Task description: Your task is to retype the lines from the opening of the material through the line that includes "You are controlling". Do not copy the pictures.

----

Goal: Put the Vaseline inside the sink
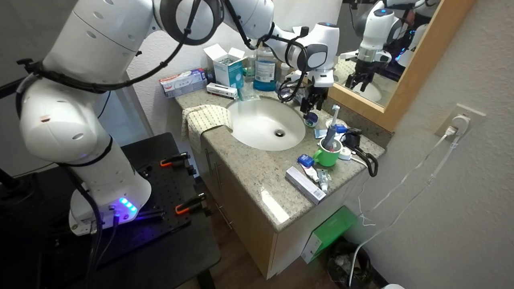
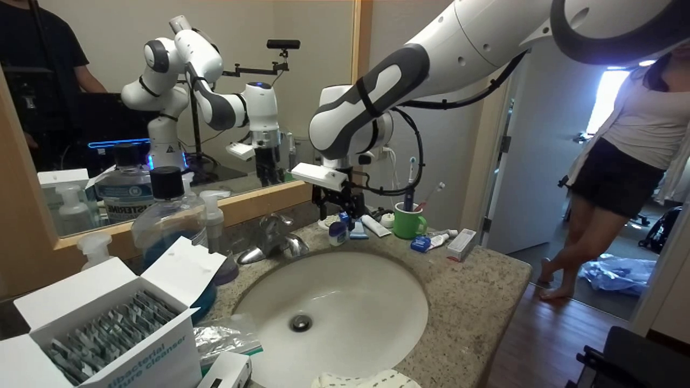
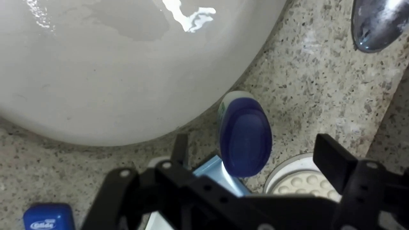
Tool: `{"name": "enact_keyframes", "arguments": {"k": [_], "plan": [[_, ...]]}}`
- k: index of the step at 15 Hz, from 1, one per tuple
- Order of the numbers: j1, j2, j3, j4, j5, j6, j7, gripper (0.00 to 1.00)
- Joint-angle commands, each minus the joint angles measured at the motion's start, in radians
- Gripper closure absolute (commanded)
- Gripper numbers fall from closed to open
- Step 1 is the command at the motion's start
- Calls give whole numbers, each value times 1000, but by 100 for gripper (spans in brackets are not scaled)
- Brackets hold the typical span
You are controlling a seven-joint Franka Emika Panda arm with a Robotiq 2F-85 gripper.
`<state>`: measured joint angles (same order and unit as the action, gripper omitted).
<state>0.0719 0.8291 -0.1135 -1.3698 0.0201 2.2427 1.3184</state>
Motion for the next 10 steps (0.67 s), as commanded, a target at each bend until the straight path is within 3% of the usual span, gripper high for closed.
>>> {"name": "enact_keyframes", "arguments": {"k": [1, 4, 5, 6, 10], "plan": [[-18, 53, 9, 86, 27, -73, -20, 0], [-22, 83, 9, 121, 27, -101, -18, 0], [-21, 90, 8, 128, 24, -106, -20, 25], [-19, 94, 6, 133, 22, -109, -18, 26], [-18, 100, 6, 143, 21, -111, -17, 58]]}}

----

Answer to the exercise:
Goal: Put the Vaseline inside the sink
Tool: `{"name": "enact_keyframes", "arguments": {"k": [_], "plan": [[_, ...]]}}`
- k: index of the step at 15 Hz, from 1, one per tuple
- Order of the numbers: j1, j2, j3, j4, j5, j6, j7, gripper (0.00 to 1.00)
- Joint-angle commands, each minus the joint angles measured at the motion's start, in radians
- Gripper closure absolute (commanded)
- Gripper numbers fall from closed to open
- Step 1 is the command at the motion's start
- Calls give whole numbers, each value times 1000, but by 100 for gripper (spans in brackets are not scaled)
- Brackets hold the typical span
You are controlling a seven-joint Franka Emika Panda arm with a Robotiq 2F-85 gripper.

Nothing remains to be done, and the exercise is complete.